* Task details *
Beginning with the line of the entries below that holds "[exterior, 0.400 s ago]" and ending with the line that holds "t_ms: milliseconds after", transcribe each line exactly as written. Pictures stay out.

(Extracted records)
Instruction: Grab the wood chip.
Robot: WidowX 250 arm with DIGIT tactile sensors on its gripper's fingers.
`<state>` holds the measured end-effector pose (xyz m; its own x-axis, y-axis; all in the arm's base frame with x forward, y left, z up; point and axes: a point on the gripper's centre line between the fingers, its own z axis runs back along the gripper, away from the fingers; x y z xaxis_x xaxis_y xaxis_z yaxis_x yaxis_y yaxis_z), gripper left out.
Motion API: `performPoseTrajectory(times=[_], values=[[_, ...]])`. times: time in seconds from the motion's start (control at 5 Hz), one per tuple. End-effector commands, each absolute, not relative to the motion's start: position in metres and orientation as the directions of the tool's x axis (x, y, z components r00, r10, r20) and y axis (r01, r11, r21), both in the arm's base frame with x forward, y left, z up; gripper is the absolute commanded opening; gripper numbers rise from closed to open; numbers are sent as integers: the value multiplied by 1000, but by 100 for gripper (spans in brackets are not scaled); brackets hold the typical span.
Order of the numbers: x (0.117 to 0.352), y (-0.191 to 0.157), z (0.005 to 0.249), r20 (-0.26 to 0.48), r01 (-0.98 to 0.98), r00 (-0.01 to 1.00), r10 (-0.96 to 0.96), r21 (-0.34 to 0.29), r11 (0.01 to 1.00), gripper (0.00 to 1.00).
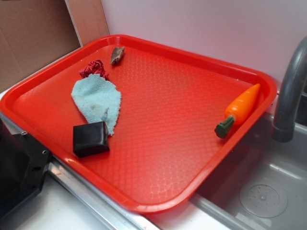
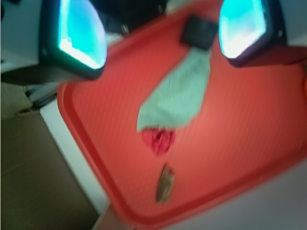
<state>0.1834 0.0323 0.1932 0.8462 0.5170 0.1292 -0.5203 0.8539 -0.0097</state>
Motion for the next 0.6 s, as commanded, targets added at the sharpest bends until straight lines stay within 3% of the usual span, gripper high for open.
performPoseTrajectory(times=[0.0,0.4], values=[[247,90,142,229,-777,607,761,-27,628,100],[280,107,96,324,-826,522,789,-40,562,100]])
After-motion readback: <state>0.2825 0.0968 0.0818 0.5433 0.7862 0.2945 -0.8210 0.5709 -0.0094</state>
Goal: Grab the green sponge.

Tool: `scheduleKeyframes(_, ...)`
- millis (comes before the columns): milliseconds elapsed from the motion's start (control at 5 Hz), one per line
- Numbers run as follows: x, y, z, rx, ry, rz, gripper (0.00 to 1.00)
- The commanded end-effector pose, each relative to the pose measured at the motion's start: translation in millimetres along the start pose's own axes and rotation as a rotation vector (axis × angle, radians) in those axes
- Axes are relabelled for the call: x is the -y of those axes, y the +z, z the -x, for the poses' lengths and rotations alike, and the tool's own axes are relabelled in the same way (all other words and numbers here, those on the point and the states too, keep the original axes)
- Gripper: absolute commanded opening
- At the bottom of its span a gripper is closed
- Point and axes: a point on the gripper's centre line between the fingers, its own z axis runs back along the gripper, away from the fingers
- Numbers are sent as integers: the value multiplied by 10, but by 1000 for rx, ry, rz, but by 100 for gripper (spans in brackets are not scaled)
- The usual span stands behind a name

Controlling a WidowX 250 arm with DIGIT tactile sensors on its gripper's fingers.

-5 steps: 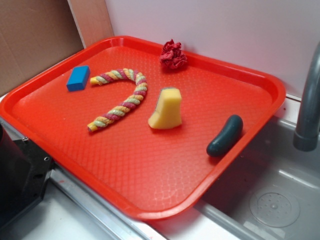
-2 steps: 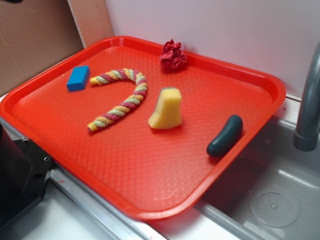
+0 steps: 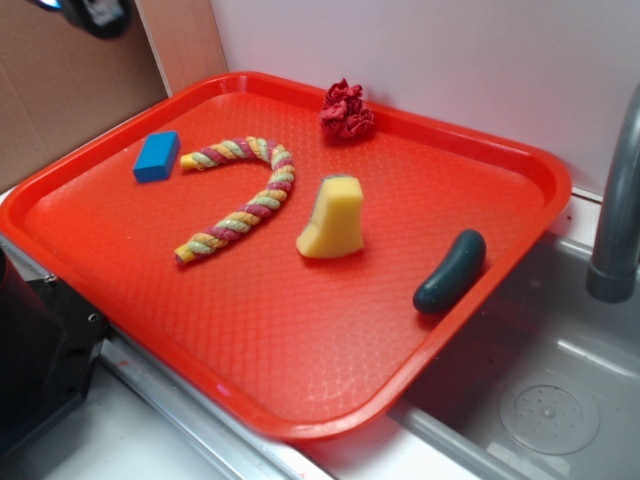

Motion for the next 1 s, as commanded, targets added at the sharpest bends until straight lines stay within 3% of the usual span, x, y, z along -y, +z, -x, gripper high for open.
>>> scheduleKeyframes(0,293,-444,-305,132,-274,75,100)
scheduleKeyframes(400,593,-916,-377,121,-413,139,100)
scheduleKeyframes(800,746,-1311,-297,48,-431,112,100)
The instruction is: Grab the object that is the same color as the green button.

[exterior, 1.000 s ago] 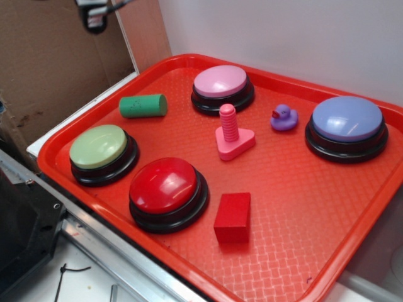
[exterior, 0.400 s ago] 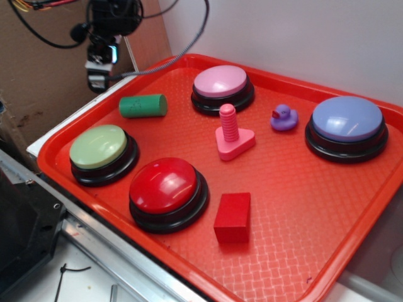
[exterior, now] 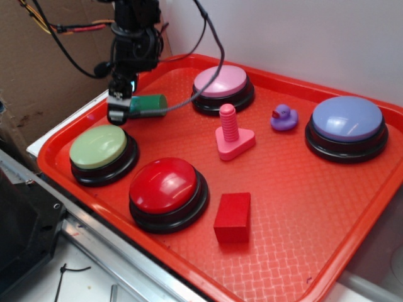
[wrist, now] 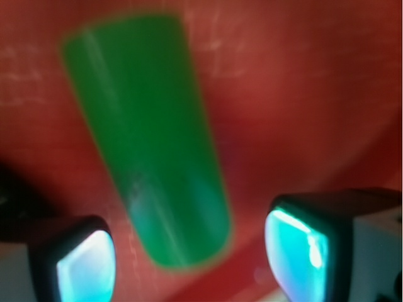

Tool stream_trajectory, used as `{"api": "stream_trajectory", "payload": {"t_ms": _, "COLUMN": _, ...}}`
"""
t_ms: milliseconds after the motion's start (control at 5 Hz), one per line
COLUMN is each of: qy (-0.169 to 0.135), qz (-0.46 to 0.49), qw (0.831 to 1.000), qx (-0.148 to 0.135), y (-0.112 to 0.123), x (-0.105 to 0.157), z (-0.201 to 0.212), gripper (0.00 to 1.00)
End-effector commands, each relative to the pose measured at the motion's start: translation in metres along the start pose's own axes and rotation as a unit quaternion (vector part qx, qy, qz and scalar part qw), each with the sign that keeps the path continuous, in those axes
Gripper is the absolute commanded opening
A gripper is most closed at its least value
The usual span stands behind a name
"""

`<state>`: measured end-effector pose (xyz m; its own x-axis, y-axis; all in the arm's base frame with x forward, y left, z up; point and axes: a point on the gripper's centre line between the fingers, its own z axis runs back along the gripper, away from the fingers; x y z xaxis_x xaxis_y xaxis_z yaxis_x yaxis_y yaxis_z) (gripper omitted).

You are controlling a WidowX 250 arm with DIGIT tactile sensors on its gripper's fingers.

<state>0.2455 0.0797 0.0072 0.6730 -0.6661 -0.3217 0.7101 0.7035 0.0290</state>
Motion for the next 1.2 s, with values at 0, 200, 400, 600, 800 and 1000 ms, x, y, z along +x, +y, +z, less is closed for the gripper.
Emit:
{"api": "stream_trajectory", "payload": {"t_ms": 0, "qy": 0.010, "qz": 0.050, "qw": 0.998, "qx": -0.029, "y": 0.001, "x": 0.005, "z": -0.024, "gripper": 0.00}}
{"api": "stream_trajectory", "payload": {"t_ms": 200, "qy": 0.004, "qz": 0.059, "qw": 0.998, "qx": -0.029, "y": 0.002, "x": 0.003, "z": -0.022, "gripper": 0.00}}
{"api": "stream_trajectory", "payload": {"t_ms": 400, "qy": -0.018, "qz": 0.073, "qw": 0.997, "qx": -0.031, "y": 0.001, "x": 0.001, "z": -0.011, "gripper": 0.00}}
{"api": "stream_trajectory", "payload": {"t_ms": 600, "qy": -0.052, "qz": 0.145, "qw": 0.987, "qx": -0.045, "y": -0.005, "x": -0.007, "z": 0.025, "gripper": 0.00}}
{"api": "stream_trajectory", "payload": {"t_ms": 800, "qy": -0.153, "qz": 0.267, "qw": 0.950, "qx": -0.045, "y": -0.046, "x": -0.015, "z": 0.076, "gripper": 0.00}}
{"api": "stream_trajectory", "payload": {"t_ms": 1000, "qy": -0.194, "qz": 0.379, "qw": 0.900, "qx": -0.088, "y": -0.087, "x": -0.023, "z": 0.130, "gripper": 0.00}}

* Response below *
[exterior, 0.400 s ago] 
[exterior, now] 
[wrist, now] 

Tool stream_trajectory, used as `{"api": "stream_trajectory", "payload": {"t_ms": _, "COLUMN": _, ...}}`
"""
t_ms: milliseconds after the motion's start (control at 5 Hz), one per line

With that, the output is done.